TASK REQUIREMENTS: Count the lines below that contain the word "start", and state only that number.

INPUT RECORDS:
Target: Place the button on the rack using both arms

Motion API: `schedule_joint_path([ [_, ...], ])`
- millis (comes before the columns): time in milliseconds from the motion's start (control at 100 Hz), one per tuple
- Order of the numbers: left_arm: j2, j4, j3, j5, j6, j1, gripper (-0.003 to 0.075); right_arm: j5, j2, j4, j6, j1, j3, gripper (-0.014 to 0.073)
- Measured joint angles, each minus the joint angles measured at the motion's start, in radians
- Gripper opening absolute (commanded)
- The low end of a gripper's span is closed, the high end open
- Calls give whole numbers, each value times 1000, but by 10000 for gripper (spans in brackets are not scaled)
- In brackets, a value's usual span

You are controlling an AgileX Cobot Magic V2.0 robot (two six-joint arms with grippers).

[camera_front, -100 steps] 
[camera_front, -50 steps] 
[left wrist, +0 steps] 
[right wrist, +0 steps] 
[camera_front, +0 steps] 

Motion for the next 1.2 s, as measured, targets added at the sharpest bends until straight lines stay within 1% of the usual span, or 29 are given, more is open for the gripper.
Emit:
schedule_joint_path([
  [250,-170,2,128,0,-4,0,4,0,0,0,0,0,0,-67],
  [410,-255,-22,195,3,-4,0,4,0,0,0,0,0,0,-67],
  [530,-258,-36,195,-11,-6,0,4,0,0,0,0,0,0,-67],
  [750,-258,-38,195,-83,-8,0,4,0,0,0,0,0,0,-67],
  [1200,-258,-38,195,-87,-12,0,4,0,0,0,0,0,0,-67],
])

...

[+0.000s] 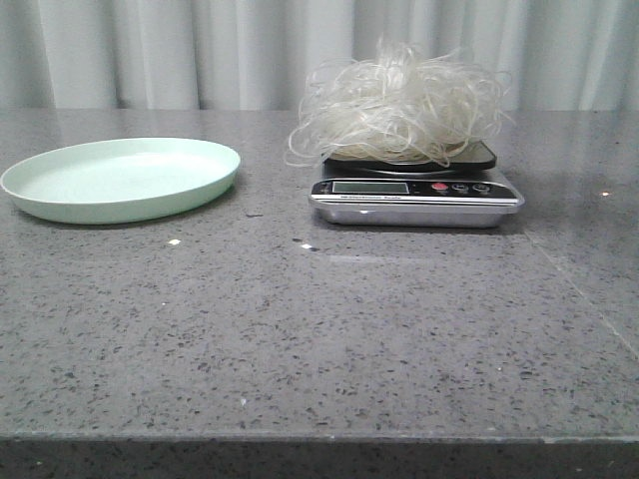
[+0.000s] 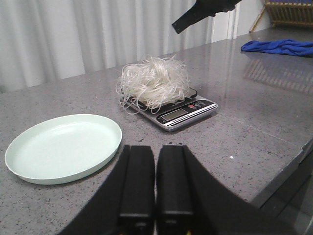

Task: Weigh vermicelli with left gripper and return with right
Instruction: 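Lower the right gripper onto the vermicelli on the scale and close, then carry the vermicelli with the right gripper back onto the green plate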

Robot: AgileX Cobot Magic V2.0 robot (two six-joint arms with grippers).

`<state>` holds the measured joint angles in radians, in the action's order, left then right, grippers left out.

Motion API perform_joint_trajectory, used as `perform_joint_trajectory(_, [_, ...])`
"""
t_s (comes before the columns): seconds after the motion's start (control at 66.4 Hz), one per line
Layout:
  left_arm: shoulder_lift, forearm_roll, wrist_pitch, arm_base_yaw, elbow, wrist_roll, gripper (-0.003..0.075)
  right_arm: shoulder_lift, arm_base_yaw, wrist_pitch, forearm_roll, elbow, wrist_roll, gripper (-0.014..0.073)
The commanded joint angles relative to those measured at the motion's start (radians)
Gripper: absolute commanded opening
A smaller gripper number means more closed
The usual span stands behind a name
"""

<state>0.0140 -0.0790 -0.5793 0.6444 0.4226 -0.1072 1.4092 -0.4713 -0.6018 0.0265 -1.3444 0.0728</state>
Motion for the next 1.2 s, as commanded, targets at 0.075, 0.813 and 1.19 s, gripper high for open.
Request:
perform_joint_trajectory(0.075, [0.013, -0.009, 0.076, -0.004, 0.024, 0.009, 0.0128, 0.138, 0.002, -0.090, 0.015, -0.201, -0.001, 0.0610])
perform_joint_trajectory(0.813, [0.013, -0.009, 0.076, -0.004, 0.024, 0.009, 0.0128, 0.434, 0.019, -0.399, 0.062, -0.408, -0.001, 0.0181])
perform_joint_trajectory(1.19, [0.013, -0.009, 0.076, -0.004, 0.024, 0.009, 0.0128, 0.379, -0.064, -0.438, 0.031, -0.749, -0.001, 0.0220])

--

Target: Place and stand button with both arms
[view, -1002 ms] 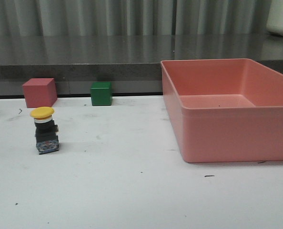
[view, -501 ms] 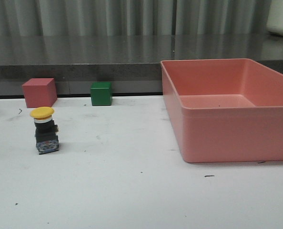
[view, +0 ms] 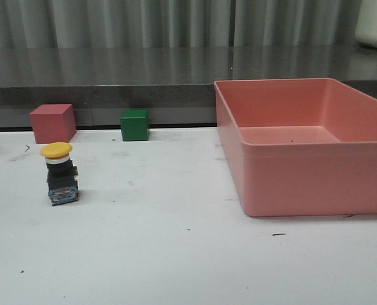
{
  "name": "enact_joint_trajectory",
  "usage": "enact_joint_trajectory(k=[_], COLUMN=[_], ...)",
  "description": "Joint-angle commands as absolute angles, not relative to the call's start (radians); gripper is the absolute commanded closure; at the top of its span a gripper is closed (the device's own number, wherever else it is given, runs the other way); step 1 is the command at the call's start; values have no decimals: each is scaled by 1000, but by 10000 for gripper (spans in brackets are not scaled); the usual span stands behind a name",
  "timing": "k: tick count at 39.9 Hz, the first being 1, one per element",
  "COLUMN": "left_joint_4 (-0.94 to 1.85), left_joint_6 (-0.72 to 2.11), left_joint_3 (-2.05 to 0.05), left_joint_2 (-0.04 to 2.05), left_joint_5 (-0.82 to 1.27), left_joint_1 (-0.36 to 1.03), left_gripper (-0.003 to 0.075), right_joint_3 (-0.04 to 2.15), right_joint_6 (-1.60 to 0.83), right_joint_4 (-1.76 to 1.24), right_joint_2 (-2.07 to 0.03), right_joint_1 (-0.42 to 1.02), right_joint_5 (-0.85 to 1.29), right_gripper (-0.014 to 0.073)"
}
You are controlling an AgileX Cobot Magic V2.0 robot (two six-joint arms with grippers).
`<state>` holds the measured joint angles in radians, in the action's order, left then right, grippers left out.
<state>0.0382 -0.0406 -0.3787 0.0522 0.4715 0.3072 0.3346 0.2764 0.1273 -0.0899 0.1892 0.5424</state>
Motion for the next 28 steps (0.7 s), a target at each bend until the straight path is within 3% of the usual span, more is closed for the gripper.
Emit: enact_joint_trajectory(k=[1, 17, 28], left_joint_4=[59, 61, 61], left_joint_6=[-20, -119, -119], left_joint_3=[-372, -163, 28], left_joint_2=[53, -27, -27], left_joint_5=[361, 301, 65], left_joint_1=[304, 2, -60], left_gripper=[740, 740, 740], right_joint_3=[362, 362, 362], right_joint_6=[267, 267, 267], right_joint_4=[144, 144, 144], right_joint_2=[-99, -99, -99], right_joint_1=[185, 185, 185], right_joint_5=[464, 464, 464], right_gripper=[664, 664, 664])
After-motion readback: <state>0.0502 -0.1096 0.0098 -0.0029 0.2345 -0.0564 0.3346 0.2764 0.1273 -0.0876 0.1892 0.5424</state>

RESPONSE TO THE EXERCISE: 5